> What you need to do
Lines with "picture": pull these out of the listing below.

> Input
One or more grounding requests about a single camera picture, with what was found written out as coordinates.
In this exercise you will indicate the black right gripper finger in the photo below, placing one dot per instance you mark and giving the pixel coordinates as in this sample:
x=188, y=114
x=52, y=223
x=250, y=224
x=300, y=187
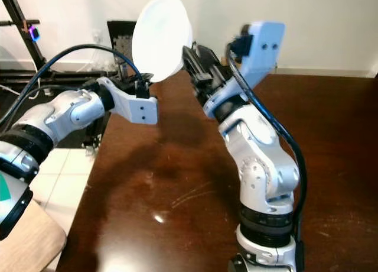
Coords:
x=207, y=56
x=190, y=58

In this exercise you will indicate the white round plate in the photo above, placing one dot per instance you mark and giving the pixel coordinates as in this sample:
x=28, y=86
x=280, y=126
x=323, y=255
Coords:
x=162, y=38

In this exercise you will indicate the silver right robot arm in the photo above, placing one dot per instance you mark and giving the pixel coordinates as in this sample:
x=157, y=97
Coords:
x=263, y=171

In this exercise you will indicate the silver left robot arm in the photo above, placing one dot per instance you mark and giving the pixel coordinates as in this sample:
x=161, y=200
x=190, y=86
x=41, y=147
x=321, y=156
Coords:
x=80, y=109

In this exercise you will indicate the black perforated panel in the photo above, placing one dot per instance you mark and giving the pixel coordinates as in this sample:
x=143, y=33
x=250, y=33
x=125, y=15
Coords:
x=121, y=47

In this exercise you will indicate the small purple lit device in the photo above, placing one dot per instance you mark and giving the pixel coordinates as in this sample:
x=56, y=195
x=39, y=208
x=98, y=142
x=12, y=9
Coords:
x=33, y=32

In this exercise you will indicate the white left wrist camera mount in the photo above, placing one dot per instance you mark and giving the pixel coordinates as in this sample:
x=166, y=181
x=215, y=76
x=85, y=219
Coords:
x=139, y=111

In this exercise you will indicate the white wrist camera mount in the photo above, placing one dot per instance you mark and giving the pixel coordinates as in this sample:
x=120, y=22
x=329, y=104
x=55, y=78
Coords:
x=139, y=111
x=266, y=44

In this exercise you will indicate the white wall outlet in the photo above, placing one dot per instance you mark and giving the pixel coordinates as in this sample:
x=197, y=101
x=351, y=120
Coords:
x=96, y=34

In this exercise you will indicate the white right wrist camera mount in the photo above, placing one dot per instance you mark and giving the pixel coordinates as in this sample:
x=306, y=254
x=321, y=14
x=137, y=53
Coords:
x=266, y=44

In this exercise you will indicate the black metal frame stand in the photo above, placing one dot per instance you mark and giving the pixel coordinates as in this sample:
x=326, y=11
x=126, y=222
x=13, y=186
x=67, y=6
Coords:
x=16, y=18

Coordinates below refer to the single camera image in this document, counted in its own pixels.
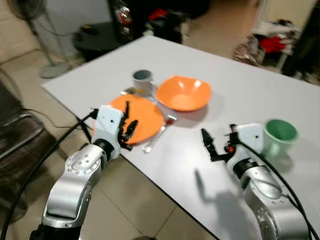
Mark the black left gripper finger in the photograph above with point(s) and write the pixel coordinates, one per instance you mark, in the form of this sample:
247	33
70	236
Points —
127	111
132	129

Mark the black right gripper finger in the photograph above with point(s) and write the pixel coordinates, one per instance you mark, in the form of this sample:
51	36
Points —
208	141
233	130

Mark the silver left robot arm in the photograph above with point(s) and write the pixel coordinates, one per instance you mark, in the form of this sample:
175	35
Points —
75	185

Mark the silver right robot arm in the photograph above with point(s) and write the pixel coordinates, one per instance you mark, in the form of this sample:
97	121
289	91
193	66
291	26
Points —
270	200

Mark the orange plastic plate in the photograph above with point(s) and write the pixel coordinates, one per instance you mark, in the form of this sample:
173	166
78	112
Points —
147	117

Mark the small metal spoon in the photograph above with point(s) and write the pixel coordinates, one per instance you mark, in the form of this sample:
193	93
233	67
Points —
127	91

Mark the silver metal fork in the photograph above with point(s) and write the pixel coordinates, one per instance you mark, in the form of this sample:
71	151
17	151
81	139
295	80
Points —
159	135

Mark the white mug with dark inside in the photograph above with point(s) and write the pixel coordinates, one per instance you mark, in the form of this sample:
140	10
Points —
142	86

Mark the green plastic cup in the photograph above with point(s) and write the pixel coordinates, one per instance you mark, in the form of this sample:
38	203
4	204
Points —
280	144

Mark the orange plastic bowl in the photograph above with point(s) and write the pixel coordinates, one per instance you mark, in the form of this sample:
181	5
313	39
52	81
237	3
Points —
182	95

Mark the black round stool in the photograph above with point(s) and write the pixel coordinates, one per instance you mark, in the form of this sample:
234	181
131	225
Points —
97	45

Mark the patterned brown bag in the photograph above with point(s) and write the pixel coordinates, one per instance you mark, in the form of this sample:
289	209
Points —
246	50

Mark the grey standing fan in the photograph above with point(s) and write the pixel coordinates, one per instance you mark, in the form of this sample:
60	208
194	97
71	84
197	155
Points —
55	70

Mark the white rack with red item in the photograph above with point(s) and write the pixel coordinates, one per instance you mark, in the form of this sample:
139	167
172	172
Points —
272	44

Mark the red cloth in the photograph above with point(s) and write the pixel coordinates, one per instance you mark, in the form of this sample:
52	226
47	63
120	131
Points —
157	14

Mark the dark woven chair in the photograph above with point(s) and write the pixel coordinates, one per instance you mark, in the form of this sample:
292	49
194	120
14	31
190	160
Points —
20	145

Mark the dark tall cabinet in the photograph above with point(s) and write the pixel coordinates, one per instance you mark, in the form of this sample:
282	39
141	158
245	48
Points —
305	45

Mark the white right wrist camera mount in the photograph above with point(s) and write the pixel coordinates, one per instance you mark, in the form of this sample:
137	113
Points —
250	137

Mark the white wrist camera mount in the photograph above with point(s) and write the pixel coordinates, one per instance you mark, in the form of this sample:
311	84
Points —
250	137
107	122

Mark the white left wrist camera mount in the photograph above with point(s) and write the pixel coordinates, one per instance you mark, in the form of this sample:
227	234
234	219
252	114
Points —
107	122

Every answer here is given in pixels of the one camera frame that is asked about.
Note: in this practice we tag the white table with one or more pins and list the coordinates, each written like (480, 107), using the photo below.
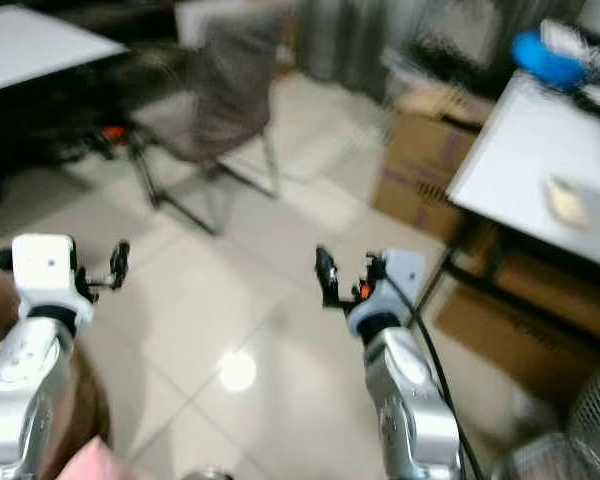
(530, 150)
(40, 45)

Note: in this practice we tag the printed cardboard box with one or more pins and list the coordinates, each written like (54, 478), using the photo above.
(420, 160)

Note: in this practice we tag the plain cardboard box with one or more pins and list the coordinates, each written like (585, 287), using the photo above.
(530, 320)

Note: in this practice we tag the grey curtain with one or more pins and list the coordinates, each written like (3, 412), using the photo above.
(350, 35)

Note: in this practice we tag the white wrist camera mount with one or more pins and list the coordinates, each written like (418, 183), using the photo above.
(45, 270)
(400, 278)

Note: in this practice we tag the small orange object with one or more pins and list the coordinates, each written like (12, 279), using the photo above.
(113, 133)

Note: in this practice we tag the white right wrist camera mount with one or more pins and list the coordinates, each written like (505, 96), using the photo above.
(400, 278)

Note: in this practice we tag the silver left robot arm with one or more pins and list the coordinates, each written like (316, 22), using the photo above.
(25, 400)

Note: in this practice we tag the blue round object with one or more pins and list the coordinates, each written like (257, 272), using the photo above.
(545, 62)

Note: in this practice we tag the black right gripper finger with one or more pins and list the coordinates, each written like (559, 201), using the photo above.
(328, 275)
(371, 266)

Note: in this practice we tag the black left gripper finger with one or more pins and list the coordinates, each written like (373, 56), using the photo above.
(121, 262)

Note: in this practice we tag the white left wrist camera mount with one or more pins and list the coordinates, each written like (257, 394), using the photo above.
(45, 270)

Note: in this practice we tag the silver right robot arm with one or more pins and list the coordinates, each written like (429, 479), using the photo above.
(415, 410)

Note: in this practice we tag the pink pillow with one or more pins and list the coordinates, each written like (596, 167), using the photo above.
(90, 464)

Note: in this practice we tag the grey mesh chair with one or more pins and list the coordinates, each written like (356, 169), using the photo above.
(225, 100)

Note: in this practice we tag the pale yellow cloth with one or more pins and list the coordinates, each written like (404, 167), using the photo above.
(568, 204)

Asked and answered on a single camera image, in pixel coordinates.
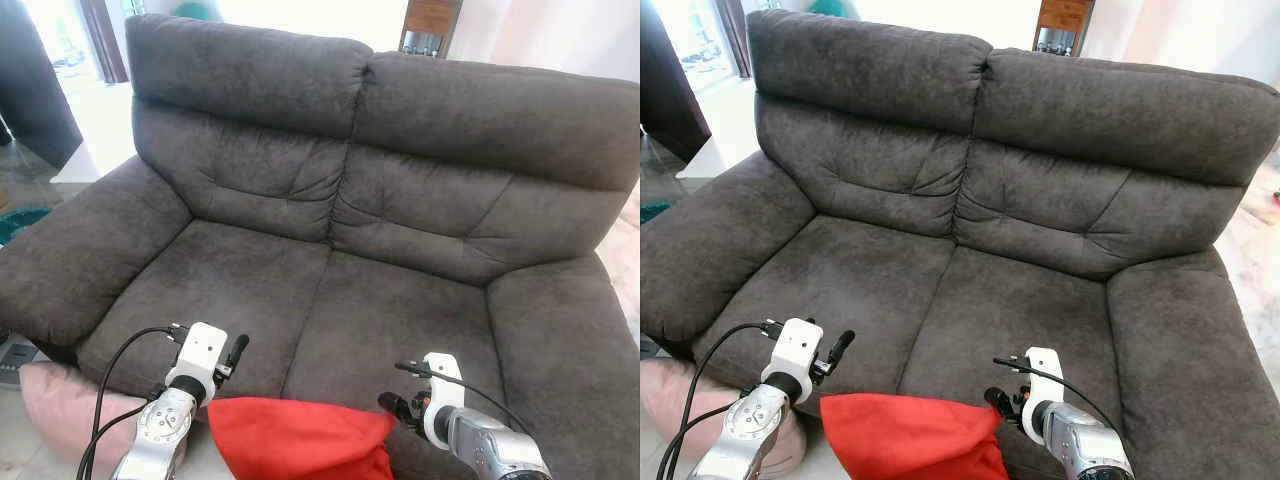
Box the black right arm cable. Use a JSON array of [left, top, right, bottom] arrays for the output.
[[993, 357, 1116, 431], [395, 362, 531, 441]]

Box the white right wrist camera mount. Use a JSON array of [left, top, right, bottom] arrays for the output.
[[422, 353, 463, 446], [1022, 347, 1064, 441]]

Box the white table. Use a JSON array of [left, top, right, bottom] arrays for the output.
[[50, 85, 138, 186], [680, 80, 763, 179]]

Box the grey-brown two-seat sofa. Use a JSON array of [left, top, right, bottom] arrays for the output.
[[640, 10, 1280, 480], [0, 15, 641, 480]]

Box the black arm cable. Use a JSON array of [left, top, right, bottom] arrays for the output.
[[657, 320, 783, 480], [78, 326, 191, 480], [395, 362, 531, 441], [993, 357, 1116, 431]]

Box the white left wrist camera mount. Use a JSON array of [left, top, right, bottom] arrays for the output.
[[165, 322, 229, 401], [762, 318, 824, 401]]

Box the dark wooden door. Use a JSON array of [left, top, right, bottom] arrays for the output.
[[640, 0, 713, 163], [0, 0, 83, 169]]

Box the red pillow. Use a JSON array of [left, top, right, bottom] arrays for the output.
[[820, 393, 1011, 480], [207, 397, 398, 480]]

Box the pink pillow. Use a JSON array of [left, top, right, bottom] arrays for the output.
[[18, 362, 186, 476], [640, 358, 806, 476]]

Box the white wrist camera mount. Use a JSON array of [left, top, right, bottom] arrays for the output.
[[165, 322, 229, 401], [1022, 347, 1064, 441], [422, 353, 463, 446], [762, 318, 824, 401]]

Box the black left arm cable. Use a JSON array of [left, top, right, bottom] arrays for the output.
[[657, 320, 783, 480], [78, 326, 191, 480]]

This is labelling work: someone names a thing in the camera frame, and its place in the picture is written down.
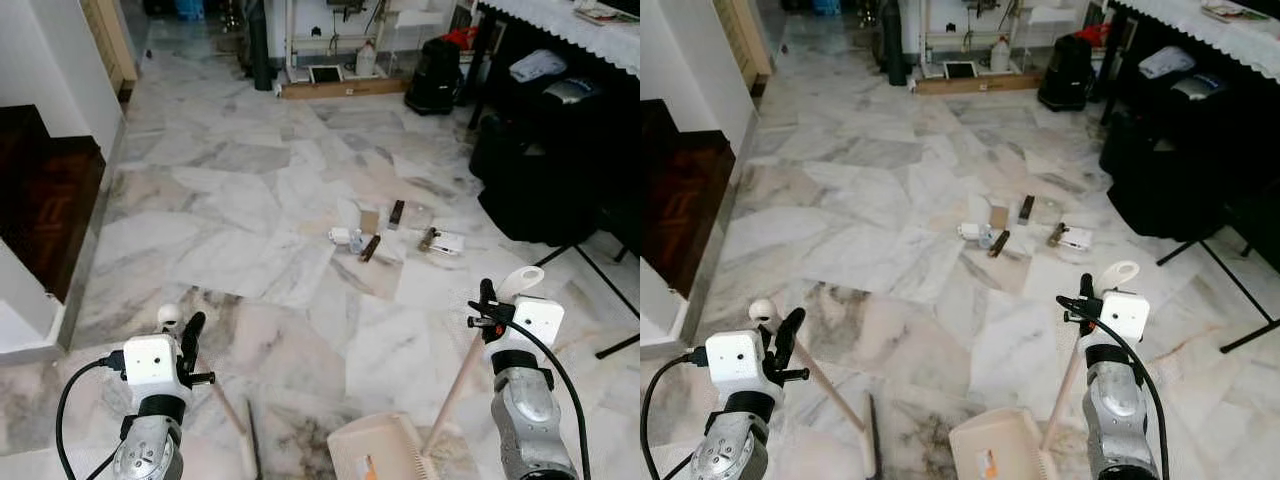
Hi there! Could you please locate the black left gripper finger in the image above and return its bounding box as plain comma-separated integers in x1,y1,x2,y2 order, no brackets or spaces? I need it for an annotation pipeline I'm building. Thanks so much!
179,311,207,363
775,306,807,358

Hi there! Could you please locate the wooden-handled broom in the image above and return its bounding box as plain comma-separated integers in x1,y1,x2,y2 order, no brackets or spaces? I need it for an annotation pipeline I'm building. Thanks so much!
156,303,264,480
749,298,881,480

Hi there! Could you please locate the beige long-handled dustpan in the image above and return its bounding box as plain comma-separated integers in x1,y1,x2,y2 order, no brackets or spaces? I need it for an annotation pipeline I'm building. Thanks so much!
948,260,1142,480
326,265,547,480

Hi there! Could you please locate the medium black bag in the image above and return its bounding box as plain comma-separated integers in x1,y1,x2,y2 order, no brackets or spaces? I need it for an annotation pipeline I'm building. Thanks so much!
1099,98,1176,189
469,100,549,193

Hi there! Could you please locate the dark wooden staircase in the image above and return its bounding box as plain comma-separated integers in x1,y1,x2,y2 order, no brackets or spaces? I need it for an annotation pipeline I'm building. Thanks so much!
640,97,738,299
0,104,107,305

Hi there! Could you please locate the black skirted table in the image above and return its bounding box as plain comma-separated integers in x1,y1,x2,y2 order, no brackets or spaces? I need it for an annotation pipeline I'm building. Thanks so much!
1098,10,1280,236
466,12,641,231

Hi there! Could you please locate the grey black printed pouch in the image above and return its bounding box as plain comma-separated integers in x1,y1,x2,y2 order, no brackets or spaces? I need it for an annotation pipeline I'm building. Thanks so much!
1171,74,1227,102
544,79,602,107

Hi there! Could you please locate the grey white bag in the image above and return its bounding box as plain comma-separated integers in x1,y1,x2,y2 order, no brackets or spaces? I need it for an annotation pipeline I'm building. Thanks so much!
1137,45,1197,81
508,49,569,85

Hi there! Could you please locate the white lace tablecloth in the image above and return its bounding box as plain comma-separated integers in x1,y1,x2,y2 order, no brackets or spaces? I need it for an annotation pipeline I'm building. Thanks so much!
477,0,641,77
1109,0,1280,83

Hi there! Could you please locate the tall black cylinder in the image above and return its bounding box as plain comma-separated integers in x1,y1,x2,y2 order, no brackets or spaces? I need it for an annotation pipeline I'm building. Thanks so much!
244,0,274,92
879,0,909,87

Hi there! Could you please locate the flat tray with items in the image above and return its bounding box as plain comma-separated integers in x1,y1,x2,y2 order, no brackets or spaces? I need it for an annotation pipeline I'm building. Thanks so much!
574,0,628,25
1204,0,1258,23

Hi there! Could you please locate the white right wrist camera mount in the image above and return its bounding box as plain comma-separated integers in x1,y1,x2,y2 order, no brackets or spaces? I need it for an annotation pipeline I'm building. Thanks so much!
484,295,566,352
1086,289,1152,347

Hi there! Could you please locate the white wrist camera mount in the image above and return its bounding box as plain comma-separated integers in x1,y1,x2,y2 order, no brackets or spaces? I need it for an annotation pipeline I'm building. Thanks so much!
122,333,192,390
704,329,782,387
1086,289,1152,347
484,295,566,352

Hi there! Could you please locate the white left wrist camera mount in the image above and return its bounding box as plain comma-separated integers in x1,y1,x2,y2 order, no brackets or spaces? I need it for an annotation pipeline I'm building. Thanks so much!
704,329,782,387
122,333,192,390

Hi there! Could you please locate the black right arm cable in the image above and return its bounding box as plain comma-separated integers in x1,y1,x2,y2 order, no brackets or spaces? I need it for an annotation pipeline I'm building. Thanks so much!
1055,303,1172,480
466,312,593,480

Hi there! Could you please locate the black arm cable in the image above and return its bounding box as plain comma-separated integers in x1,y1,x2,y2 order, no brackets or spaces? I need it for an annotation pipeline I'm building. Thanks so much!
641,350,713,480
1055,303,1172,480
55,352,129,480
466,312,593,480

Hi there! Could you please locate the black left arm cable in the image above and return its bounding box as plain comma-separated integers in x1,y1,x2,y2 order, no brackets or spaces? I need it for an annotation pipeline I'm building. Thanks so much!
55,352,129,480
641,350,713,480

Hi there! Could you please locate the wooden door frame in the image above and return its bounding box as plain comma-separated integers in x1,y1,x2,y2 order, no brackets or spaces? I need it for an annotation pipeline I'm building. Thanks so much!
711,0,774,97
79,0,140,102

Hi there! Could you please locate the white metal table frame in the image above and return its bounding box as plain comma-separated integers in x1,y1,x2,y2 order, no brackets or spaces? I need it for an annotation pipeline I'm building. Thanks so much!
284,0,473,83
918,0,1101,79

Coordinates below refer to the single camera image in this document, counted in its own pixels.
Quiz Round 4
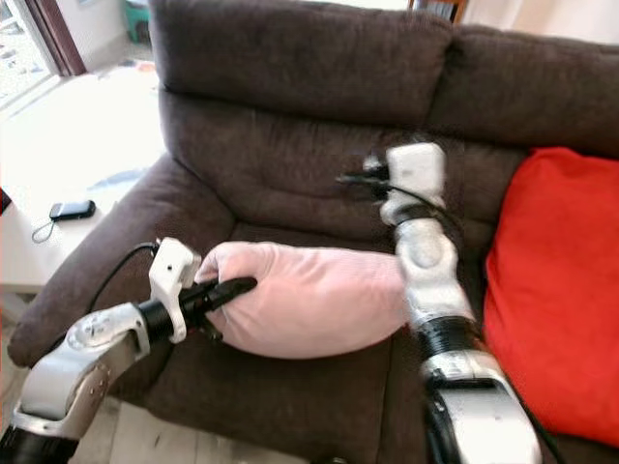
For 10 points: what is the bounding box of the white low table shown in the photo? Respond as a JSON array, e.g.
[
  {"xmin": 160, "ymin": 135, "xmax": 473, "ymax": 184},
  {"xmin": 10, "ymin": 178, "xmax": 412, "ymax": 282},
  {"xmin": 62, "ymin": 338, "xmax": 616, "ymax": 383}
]
[{"xmin": 0, "ymin": 63, "xmax": 167, "ymax": 297}]

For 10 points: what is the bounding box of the dark brown fabric sofa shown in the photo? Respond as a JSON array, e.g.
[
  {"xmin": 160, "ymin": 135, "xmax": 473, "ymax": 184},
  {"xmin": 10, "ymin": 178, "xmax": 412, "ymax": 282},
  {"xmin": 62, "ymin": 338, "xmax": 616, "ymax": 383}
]
[{"xmin": 8, "ymin": 0, "xmax": 619, "ymax": 464}]

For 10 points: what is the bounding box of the black phone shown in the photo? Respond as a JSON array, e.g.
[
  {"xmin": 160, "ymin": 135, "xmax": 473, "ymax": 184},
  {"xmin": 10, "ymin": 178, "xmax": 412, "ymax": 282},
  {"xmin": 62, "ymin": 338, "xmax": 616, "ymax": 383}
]
[{"xmin": 49, "ymin": 199, "xmax": 99, "ymax": 221}]

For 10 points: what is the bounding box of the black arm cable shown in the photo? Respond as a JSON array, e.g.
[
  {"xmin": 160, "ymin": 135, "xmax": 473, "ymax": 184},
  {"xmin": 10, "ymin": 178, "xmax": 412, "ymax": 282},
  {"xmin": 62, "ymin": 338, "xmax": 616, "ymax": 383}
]
[
  {"xmin": 337, "ymin": 171, "xmax": 467, "ymax": 245},
  {"xmin": 92, "ymin": 241, "xmax": 162, "ymax": 318}
]

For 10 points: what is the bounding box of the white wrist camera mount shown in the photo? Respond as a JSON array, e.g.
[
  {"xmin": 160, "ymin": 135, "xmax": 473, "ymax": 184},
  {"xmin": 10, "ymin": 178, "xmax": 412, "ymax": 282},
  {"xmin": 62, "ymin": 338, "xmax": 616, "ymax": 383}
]
[
  {"xmin": 149, "ymin": 237, "xmax": 205, "ymax": 345},
  {"xmin": 385, "ymin": 141, "xmax": 449, "ymax": 210}
]

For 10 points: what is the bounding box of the colourful printed paper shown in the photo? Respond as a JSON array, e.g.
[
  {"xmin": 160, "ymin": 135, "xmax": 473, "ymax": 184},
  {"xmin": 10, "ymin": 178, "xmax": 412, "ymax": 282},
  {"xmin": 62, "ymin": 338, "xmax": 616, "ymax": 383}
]
[{"xmin": 115, "ymin": 57, "xmax": 162, "ymax": 89}]

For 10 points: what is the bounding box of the dark brown door frame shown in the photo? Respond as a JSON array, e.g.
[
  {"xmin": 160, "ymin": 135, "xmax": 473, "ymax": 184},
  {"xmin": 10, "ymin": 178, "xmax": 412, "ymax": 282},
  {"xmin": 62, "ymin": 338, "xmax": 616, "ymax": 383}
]
[{"xmin": 23, "ymin": 0, "xmax": 89, "ymax": 79}]

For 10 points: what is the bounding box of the red pillow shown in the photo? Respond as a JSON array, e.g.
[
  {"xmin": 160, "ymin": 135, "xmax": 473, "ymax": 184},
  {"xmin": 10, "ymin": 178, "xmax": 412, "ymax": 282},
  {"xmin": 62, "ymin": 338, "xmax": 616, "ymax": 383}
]
[{"xmin": 483, "ymin": 146, "xmax": 619, "ymax": 449}]

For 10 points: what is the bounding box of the teal plastic stool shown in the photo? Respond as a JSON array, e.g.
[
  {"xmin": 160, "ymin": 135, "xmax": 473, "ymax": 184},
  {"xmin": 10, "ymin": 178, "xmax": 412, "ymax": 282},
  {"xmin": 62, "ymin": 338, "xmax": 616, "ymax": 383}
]
[{"xmin": 123, "ymin": 0, "xmax": 152, "ymax": 45}]

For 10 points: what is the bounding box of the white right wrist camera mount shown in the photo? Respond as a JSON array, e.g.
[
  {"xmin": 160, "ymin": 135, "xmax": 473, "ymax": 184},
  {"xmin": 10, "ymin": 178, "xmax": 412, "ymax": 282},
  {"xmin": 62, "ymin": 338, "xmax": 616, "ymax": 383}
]
[{"xmin": 385, "ymin": 141, "xmax": 449, "ymax": 210}]

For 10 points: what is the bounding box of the brown wooden chair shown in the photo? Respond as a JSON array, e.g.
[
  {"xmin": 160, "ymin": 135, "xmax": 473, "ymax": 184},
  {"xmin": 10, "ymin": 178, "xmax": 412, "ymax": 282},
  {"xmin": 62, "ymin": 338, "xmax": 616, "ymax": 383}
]
[{"xmin": 407, "ymin": 0, "xmax": 471, "ymax": 23}]

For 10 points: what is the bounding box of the thin black phone cord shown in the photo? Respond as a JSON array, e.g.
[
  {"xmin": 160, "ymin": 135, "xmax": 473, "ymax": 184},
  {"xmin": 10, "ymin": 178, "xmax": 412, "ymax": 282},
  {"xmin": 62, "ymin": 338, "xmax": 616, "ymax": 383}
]
[{"xmin": 31, "ymin": 217, "xmax": 60, "ymax": 244}]

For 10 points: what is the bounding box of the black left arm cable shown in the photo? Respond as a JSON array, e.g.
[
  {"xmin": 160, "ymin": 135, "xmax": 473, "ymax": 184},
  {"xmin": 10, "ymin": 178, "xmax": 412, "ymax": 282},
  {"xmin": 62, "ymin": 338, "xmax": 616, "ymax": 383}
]
[{"xmin": 92, "ymin": 241, "xmax": 162, "ymax": 318}]

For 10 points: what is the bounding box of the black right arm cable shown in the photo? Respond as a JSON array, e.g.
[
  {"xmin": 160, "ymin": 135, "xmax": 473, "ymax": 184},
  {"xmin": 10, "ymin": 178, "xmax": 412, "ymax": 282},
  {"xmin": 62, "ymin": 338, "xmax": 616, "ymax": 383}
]
[{"xmin": 337, "ymin": 171, "xmax": 467, "ymax": 245}]

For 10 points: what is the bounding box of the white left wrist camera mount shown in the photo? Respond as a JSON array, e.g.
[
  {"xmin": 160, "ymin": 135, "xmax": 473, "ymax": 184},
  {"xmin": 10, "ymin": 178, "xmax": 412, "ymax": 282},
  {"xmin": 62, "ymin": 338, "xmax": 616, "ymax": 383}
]
[{"xmin": 149, "ymin": 237, "xmax": 205, "ymax": 345}]

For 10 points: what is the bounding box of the pink pillow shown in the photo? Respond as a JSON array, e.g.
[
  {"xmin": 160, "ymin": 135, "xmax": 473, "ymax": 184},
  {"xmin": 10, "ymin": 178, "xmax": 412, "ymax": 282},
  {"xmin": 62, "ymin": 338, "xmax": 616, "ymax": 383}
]
[{"xmin": 198, "ymin": 241, "xmax": 413, "ymax": 362}]

> Task result
One or more grounding requests about a single camera picture, with what was found written out as coordinates.
This is labelling work: someone names a thing in the camera frame, and its place in the picture is written down.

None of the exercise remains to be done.